As I mentioned above, pricing pressures increased to the mid-single digits during the quarter. Hospitals continue to aggressively manage implant costs through contract negotiations. We are able to mitigate this pressure to some extent by shifting the mix towards new and better technology, but the decline in prices negatively impacts our results.

There had been no significant developments concerning POD since our last call. Procedural volumes continue to be at levels that are less than during the fourth quarter of 2013 but remain relatively healthy. We are not aware of any systemic changes on the part of carriers or patients.
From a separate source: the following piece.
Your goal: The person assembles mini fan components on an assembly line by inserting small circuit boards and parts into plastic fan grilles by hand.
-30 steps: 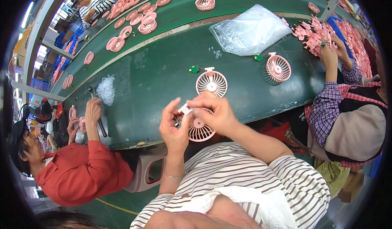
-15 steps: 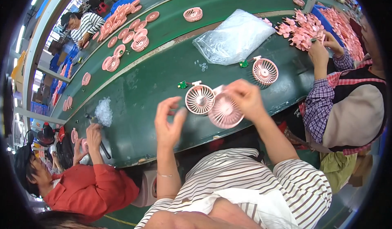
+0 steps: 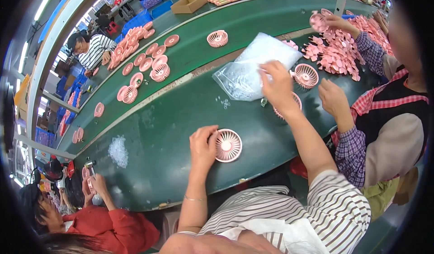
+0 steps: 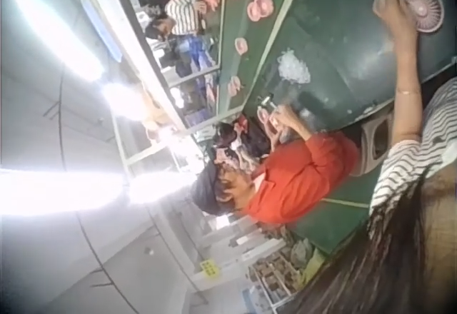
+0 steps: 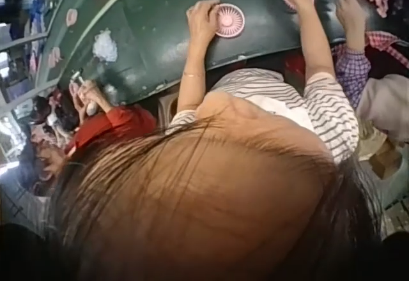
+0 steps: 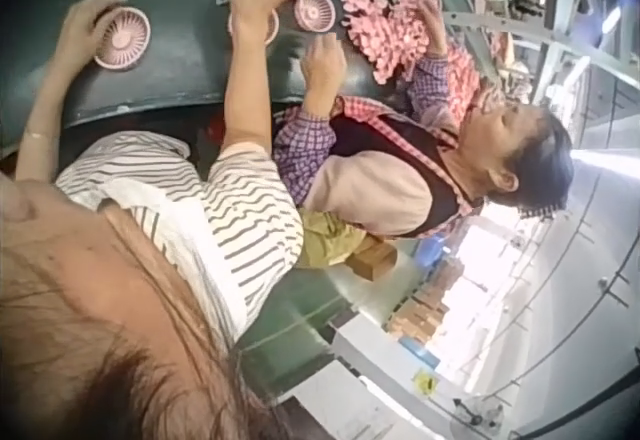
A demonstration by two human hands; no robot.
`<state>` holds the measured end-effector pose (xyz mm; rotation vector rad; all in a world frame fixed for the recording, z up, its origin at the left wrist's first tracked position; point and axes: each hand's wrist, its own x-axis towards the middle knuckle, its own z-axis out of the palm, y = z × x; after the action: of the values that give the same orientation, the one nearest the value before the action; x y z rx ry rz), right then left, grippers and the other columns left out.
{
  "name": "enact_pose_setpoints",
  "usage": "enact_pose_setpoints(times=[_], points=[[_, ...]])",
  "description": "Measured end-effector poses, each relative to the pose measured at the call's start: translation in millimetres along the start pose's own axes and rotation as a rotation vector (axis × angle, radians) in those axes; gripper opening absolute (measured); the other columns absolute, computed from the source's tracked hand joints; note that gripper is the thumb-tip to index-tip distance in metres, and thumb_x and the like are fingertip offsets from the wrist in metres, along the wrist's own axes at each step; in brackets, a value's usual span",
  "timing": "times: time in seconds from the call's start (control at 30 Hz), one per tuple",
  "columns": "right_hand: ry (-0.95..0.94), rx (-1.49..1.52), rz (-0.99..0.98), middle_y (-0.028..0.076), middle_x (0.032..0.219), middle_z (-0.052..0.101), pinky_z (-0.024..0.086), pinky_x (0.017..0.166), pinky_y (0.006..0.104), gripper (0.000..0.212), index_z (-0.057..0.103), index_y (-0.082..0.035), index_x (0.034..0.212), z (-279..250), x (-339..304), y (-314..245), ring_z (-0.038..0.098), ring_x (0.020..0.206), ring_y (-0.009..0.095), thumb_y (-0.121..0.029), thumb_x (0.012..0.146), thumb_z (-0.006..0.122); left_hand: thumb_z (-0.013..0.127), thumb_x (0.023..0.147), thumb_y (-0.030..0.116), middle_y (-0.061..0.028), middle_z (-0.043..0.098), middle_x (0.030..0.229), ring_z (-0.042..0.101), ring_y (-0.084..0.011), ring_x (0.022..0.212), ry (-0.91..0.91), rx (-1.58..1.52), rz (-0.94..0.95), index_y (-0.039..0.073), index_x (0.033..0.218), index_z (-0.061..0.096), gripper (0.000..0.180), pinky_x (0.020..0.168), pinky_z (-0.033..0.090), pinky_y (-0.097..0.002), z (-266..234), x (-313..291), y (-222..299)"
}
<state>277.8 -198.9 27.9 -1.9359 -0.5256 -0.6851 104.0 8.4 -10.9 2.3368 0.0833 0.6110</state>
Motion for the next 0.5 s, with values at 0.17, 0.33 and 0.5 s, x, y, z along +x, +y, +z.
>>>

Recruiting for the quarter and year to date is down from the 2013 hiring pace. However, our current pipeline of recruits is robust and we continue to believe Globus is the destination of choice for the top sales talent in our industry. For the remainder of 2014, we are intent to throwing our focus on ramping sales from the large bolus of new hires that we made in the second and third quarters of 2013. Many of the competitive hires are rolling of non-competes and we expect to see increased sales as a result.

The other area where we'll be paying particular attention to as we look to offset the impact of pricing and the distributor loss is new product introductions. We've had several key strategic introductions in the past 12 months that we expect to see significant gains from in future quarters. In particular, the continued expansion of our biologics portfolio, with the addition of Kinex and Signify, and most significantly, the launch of our CREO pedicles group platform that David Paul will discuss in his remarks.

As we look forward to the remainder of 2014 and beyond, we are confident in our ability to continue to take market share and grow well in excess of the market. We will remain focused on driving innovation and expanding our sales footprint both domestically and abroad. We will continue to strive to be good stewards of our resources, operating the business efficiently and profitably.

I will now turn the call over to Rick Baron to provide detail on our financial measures.

Richard Baron

Thank you, Dave. Today I will review our financial performance for the second quarter of 2014 as compared to the second quarter of 2013, for key elements of the income statement, balance sheet and statement of cash flows.

Our worldwide sales for the second quarter of 2014 were $113.6 million, a 6.1% increase over the second quarter of 2013. Innovative Fusion sales increased this quarter to $65.9 million or by 4.6% from the prior year's quarter, while Disruptive Technology sales increased this quarter to $47.7 million or by 8.4% from the prior year's quarter.

Sales in the United States for the second quarter of 2014 grew to $101.6 million or by 3.6%, while international sales grew to $11.9 million or by 34.1% from the prior year's quarter. Overall growth in sales was attributed to the expansion of both domestic and international territories and the greater penetration in existing territories.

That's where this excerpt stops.